The invention relates to a method of making photonic crystals and passive components comprising photonic crystals. In particular, the method includes one or more extrusion steps to produce a cellular or channeled object followed by a step of viscously sintering the object. The sintered, channeled object is heated and drawn to a final diameter.
A photonic crystal is a structure having a periodic variation in dielectric constant. The periodic structure may be 1, 2 or 3 dimensional. The photonic crystal allows passage of certain light wavelengths and prevents passage of certain other light wavelengths. Thus the photonic crystals are said to have allowed light wavelength bands and band gaps which define the wavelength bands which are excluded from the crystal.
At present, the wavelengths of interest for telecommunication applications are in the range of about 800 nm to 1800 nm. Of particular interest is the wavelength band in the range of about 1300 nm to 1600 nm.
Light having a wavelength in the band gap may not pass through the photonic crystal.
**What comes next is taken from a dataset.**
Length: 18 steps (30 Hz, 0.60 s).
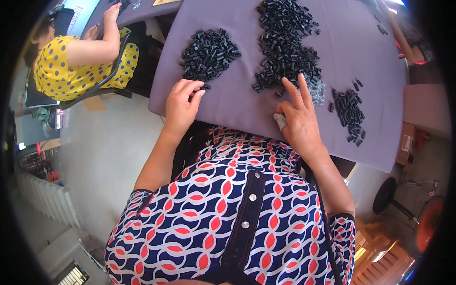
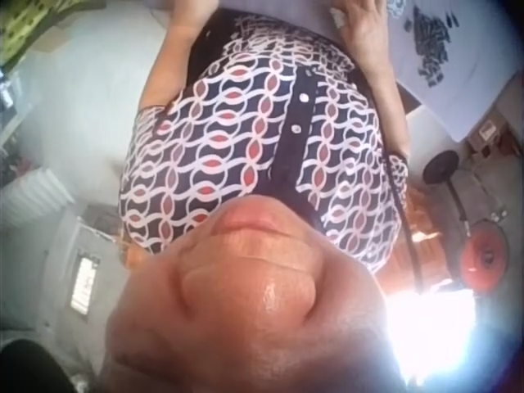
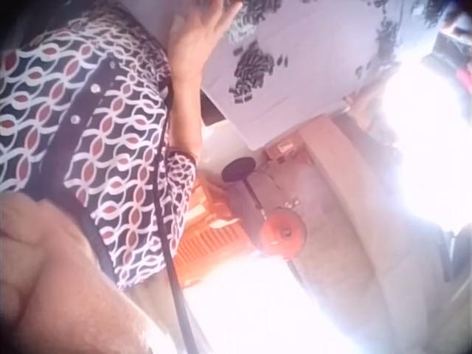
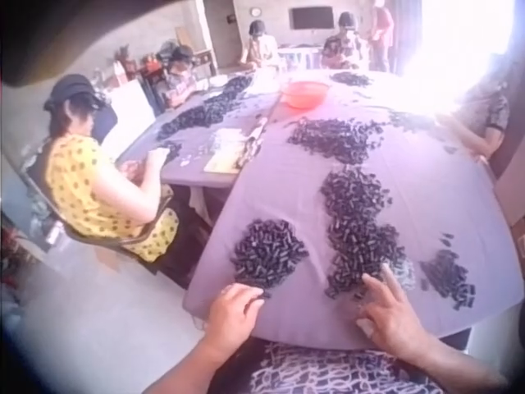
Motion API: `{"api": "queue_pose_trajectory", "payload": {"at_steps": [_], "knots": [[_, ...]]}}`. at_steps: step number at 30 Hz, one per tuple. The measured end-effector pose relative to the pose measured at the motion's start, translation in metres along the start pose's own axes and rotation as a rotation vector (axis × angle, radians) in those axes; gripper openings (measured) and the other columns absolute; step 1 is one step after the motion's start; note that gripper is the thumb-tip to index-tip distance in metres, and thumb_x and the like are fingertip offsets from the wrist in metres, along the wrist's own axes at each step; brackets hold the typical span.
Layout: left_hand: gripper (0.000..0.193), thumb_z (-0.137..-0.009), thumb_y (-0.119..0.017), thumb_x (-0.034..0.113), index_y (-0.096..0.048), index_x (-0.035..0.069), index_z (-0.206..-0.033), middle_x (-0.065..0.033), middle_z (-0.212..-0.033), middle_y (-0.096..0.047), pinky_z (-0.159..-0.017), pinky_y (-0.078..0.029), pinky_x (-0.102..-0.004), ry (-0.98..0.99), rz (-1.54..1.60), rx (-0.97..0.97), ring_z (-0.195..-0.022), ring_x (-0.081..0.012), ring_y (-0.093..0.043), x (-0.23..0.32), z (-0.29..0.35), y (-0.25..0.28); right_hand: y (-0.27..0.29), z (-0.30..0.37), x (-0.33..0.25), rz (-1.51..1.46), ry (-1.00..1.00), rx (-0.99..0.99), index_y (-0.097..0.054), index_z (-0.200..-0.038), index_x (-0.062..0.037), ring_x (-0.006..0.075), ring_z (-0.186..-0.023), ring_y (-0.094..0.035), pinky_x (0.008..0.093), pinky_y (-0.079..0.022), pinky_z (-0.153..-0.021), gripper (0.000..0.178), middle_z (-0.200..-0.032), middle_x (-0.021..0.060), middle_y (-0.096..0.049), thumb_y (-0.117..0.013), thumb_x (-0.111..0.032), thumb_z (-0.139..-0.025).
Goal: Manually assembling small black plastic hardware components at a workshop table.
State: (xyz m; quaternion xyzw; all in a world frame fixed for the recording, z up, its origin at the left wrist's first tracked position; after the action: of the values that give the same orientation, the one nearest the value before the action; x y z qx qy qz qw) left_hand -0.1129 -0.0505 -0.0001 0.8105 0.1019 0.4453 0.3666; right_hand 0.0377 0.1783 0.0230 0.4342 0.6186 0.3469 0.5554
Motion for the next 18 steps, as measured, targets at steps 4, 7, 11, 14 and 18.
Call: {"api": "queue_pose_trajectory", "payload": {"at_steps": [4, 7, 11, 14, 18], "knots": [[0.017, -0.084, -0.070, 0.005, -0.070, 0.005, -0.101, -0.0104, -0.099, -0.067, -0.080, -0.052, -0.0394, -0.031, -0.010, -0.036, -0.092, -0.0316, -0.064, 0.007, -0.002, -0.004, -0.002, 0.000, -0.004, -0.023, 0.042, 0.018, -0.065, -0.087, -0.0009, 0.0414, -0.151, -0.020, 0.0502, -0.033, -0.118, 0.026, -0.156, 0.0145, -0.038, -0.068, 0.012, -0.065], [0.018, -0.084, -0.070, 0.004, -0.069, 0.005, -0.102, -0.0110, -0.101, -0.067, -0.081, -0.052, -0.0401, -0.037, -0.007, -0.047, -0.093, -0.0323, -0.064, 0.008, -0.001, -0.003, -0.003, 0.003, -0.002, -0.020, 0.051, 0.045, -0.066, -0.087, -0.0014, 0.0411, -0.152, -0.019, 0.0501, -0.033, -0.118, 0.026, -0.156, 0.0141, -0.038, -0.067, 0.012, -0.064], [0.018, -0.084, -0.069, 0.004, -0.069, 0.005, -0.102, -0.0111, -0.099, -0.066, -0.081, -0.052, -0.0400, 0.008, 0.023, -0.053, -0.092, -0.0327, -0.064, 0.007, 0.000, 0.000, -0.001, 0.004, 0.002, 0.005, 0.005, 0.017, -0.066, -0.088, -0.0017, 0.0412, -0.152, -0.019, 0.0502, -0.033, -0.118, 0.028, -0.156, 0.0138, -0.038, -0.066, 0.013, -0.064], [0.014, -0.084, -0.069, 0.004, -0.068, 0.005, -0.099, -0.0107, -0.096, -0.065, -0.080, -0.052, -0.0402, 0.012, 0.004, -0.054, -0.091, -0.0326, -0.063, 0.007, -0.001, 0.000, 0.000, 0.002, -0.001, -0.003, 0.030, 0.015, -0.065, -0.088, -0.0019, 0.0413, -0.151, -0.020, 0.0493, -0.034, -0.117, 0.030, -0.156, 0.0135, -0.038, -0.065, 0.014, -0.063], [0.008, -0.085, -0.069, 0.006, -0.066, 0.005, -0.092, -0.0101, -0.090, -0.064, -0.078, -0.051, -0.0405, -0.058, -0.063, -0.049, -0.087, -0.0325, -0.062, 0.015, -0.003, 0.000, 0.006, 0.008, -0.004, -0.018, 0.074, 0.073, -0.063, -0.088, -0.0022, 0.0413, -0.151, -0.022, 0.0483, -0.035, -0.116, 0.031, -0.155, 0.0131, -0.040, -0.064, 0.015, -0.062]]}}
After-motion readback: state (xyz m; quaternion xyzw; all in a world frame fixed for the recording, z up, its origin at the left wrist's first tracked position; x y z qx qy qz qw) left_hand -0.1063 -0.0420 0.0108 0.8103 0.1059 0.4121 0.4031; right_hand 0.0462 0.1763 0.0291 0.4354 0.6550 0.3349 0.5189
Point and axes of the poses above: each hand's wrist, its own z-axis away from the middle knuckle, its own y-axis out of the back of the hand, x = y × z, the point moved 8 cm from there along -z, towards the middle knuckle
Light having a wavelength in bands above and below the band gap may propagate through the crystal. A photonic crystal exhibits a set of band gaps which are analogous to the solutions of the Bragg scattering equation. The band gaps are determined by the pattern and period of the variation in dielectric constant. Thus the periodic array of variation in dielectric constant acts as a Bragg scatterer of light of certain wavelengths in analogy with the Bragg scattering of x-rays wavelengths by atoms in a lattice.
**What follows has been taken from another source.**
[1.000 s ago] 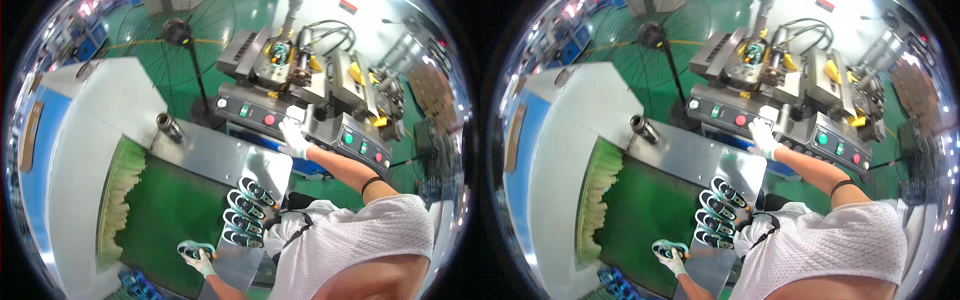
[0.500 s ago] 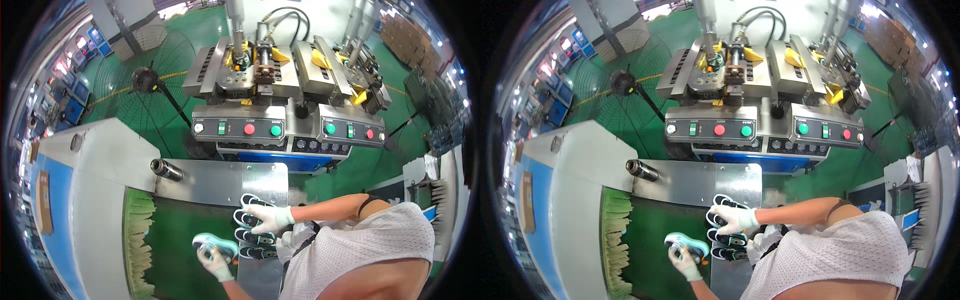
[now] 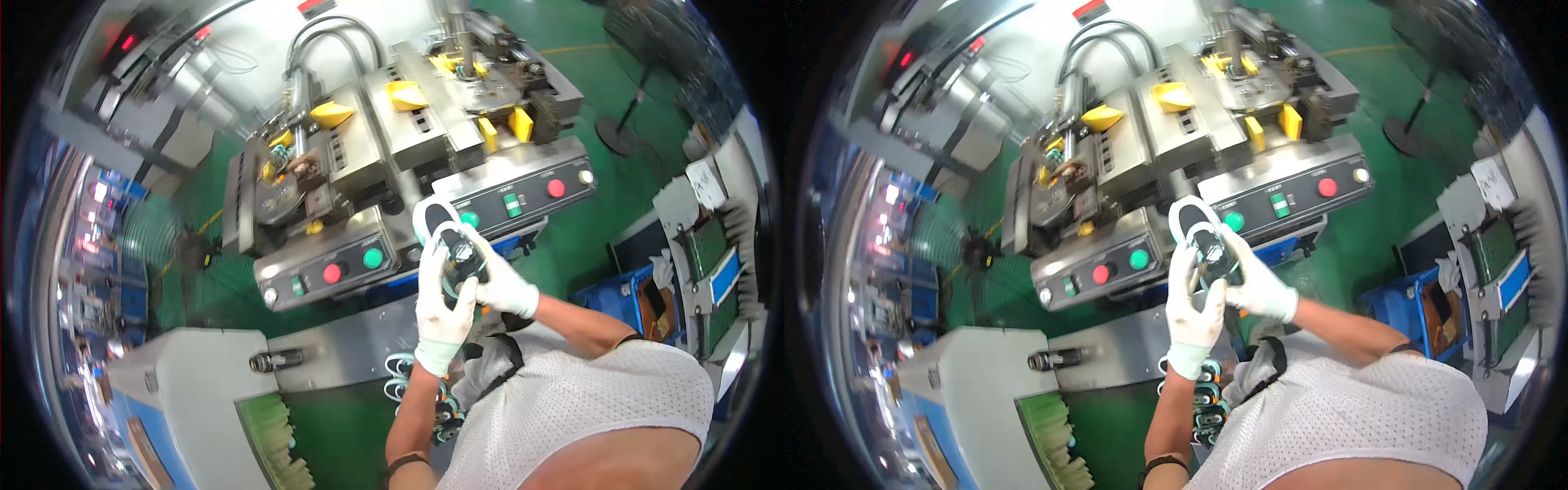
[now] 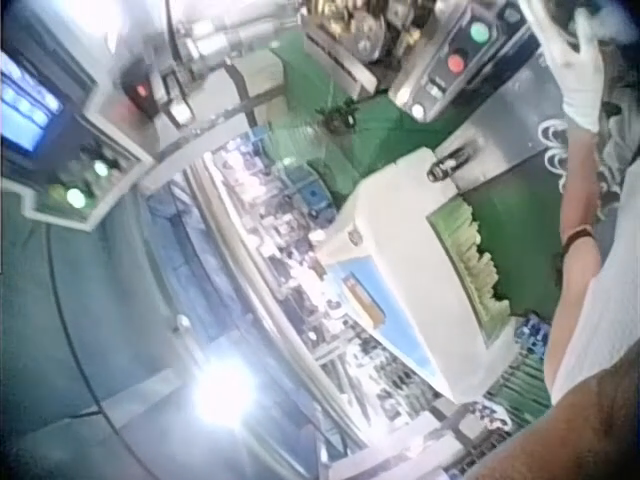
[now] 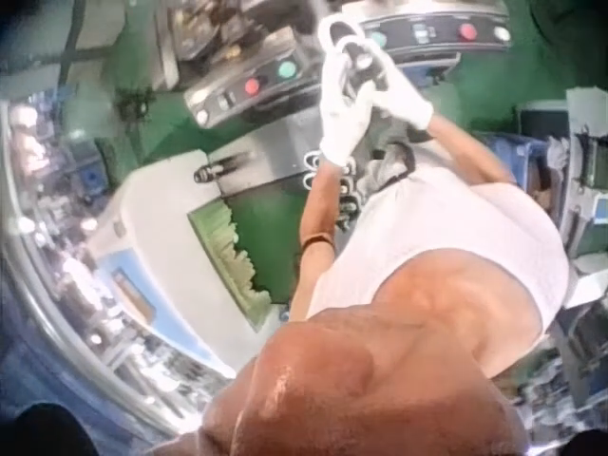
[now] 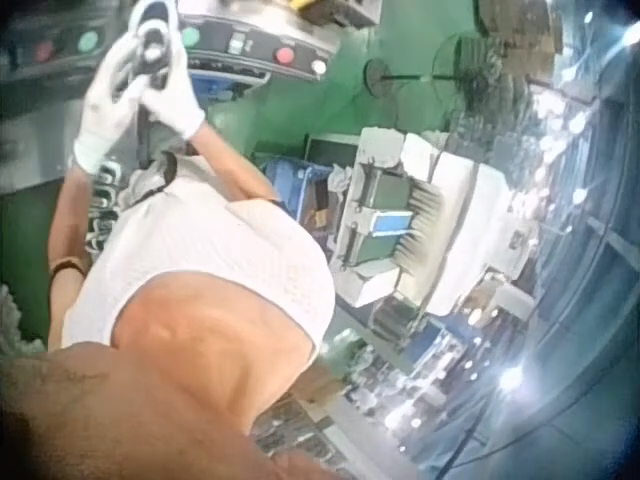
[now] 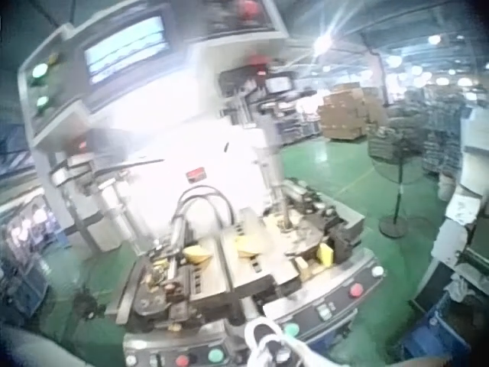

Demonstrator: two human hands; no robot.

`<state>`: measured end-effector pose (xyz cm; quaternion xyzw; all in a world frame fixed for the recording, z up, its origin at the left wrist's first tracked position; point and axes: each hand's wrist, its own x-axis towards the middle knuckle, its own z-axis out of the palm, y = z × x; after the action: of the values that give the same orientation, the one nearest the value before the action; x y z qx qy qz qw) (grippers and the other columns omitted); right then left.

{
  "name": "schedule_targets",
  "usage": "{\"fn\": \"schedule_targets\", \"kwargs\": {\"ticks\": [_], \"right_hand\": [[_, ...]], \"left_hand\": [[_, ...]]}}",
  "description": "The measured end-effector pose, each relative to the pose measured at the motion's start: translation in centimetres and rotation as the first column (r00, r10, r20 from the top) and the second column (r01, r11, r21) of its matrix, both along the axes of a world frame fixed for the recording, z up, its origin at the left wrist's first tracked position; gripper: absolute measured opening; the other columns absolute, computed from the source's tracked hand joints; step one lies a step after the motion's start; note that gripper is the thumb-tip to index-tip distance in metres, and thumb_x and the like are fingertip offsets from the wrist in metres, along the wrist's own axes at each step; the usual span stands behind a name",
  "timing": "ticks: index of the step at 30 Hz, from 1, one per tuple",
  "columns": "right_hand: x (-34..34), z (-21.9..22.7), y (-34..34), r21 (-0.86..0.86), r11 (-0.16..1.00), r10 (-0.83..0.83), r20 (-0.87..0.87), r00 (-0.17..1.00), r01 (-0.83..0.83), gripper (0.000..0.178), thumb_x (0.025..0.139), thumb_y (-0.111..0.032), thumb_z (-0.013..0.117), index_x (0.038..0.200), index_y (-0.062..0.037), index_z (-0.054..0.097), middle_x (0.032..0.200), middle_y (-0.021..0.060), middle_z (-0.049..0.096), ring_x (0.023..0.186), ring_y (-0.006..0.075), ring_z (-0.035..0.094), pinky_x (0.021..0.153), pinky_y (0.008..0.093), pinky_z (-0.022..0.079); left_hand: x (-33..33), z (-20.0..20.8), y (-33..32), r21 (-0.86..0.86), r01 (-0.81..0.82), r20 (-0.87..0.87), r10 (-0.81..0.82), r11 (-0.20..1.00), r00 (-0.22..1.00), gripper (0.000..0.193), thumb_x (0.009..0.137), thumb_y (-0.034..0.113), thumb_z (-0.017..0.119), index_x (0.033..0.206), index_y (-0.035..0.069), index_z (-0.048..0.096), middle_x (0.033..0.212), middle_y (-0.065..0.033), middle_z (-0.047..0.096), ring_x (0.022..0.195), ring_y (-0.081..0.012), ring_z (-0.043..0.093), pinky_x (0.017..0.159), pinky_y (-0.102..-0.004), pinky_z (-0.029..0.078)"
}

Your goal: Operates machinery to press soles onto shoes in a manufacturing facility.

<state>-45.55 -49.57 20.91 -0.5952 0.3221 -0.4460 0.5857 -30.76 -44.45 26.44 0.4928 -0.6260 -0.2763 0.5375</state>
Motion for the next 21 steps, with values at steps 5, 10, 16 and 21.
{"fn": "schedule_targets", "kwargs": {"ticks": [5, 10, 16, 21], "right_hand": [[-12.5, 4.7, -3.7, 0.376, 0.896, 0.040, 0.459, 0.888, -0.235, 0.073, 0.086, -0.014, 0.067, 0.150, 0.0033, 0.037, 0.143, 0.0152, 0.052, 0.126, 0.0236, 0.056, 0.106, 0.0353, 0.046], [-18.4, 7.3, -5.7, 0.376, 0.926, -0.208, 0.603, 0.770, -0.045, 0.090, 0.080, -0.030, 0.079, 0.149, 0.0048, 0.035, 0.137, 0.0320, 0.054, 0.120, 0.0387, 0.062, 0.104, 0.0462, 0.052], [-21.6, 6.1, -6.8, 0.481, 0.870, -0.406, 0.579, 0.707, 0.106, 0.081, 0.081, -0.027, 0.081, 0.145, 0.0027, 0.042, 0.131, 0.0229, 0.061, 0.121, 0.0315, 0.063, 0.100, 0.0416, 0.055], [-22.8, 5.5, -7.8, 0.451, 0.888, -0.369, 0.592, 0.716, 0.084, 0.075, 0.083, -0.028, 0.077, 0.143, 0.0043, 0.045, 0.130, 0.0221, 0.062, 0.120, 0.0319, 0.063, 0.100, 0.0408, 0.054]], "left_hand": [[-4.9, 2.1, -6.7, 0.008, 0.022, -0.229, -0.019, 1.000, 0.973, 0.055, 0.098, 0.001, 0.052, 0.149, -0.005, 0.034, 0.155, -0.0169, 0.038, 0.142, -0.0292, 0.041, 0.116, -0.0412, 0.037], [-8.3, 0.9, -13.0, 0.165, 0.030, -0.290, 0.020, 0.986, 0.957, 0.052, 0.101, 0.004, 0.053, 0.150, -0.001, 0.036, 0.150, -0.0159, 0.045, 0.140, -0.0256, 0.045, 0.112, -0.0348, 0.040], [-10.7, 0.0, -17.7, 0.255, 0.071, -0.192, -0.021, 0.964, 0.981, 0.059, 0.098, 0.004, 0.059, 0.151, -0.001, 0.033, 0.145, -0.0216, 0.045, 0.138, -0.0303, 0.046, 0.112, -0.0382, 0.040], [-12.1, 2.6, -22.7, 0.237, 0.076, -0.170, -0.036, 0.968, 0.985, 0.056, 0.100, 0.007, 0.057, 0.149, -0.004, 0.033, 0.143, -0.0247, 0.047, 0.136, -0.0293, 0.048, 0.111, -0.0387, 0.041]]}}
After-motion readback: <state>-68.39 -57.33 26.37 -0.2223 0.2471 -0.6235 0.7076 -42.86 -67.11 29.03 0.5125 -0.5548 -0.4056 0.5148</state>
Introducing defects into the periodic variation of the photonic crystal dielectric constant can alter allowed or non-allowed light wavelengths which can propagate in the crystal. Light which cannot propagate in the photonic crystal but can propagate in the defect region will be trapped in the defect region. Thus, a point defect within the crystal can serve as a localized "light cavity". Analogously, a line defect in the photonic crystal can act as a waveguide for a mode having a wavelength in the band gap, the crystal lattice serving to confine the guided light to the defect line in the crystal. A particular line defect in a three dimensional photonic crystal would act as a waveguide channel, for light wavelengths in the band gap. A review of the structure and function of photonic crystals is found in, "Photonic Crystals: putting a new twist on light", Nature, vol. 386, Mar. 13, 1997, pp. 143-149, Joannopoulos et al.
A first order band gap phenomenon is observed when the period of the variation in dielectric constant is of the order of the light wavelength which is to undergo Bragg scattering. Thus, for the wavelengths of interest, i.e., in the range of about 1300 nm to 1600 nm, as set forth above, a first order band gap is achieved when the period of the variation is about 500 nm. However, photonic crystal effects can occur in crystals having dielectric periodicity in the range of about 0.1 .mu.m to 5 .mu.m. A two or three dimensional photonic crystal having even this larger special periodicity is difficult to fabricate.
In U.S. Pat. No. 5,774,779, Tuchinskiy, a method of making multi-channeled structures is described. Rods are bundled together and reduced in diameter by extrusion. The step of bundling and extrusion may be repeated using rods which have already been extruded one or more times. However, no step of drawing is disclosed, so that channel density, expressed as number of channels per unit area, is not large enough to produce a photonic crystal.
There is a need for a method of making photonic crystals of two or three dimensions which is repeatable, versatile, and potentially adaptable to a manufacturing environment, as compared to that of a laboratory.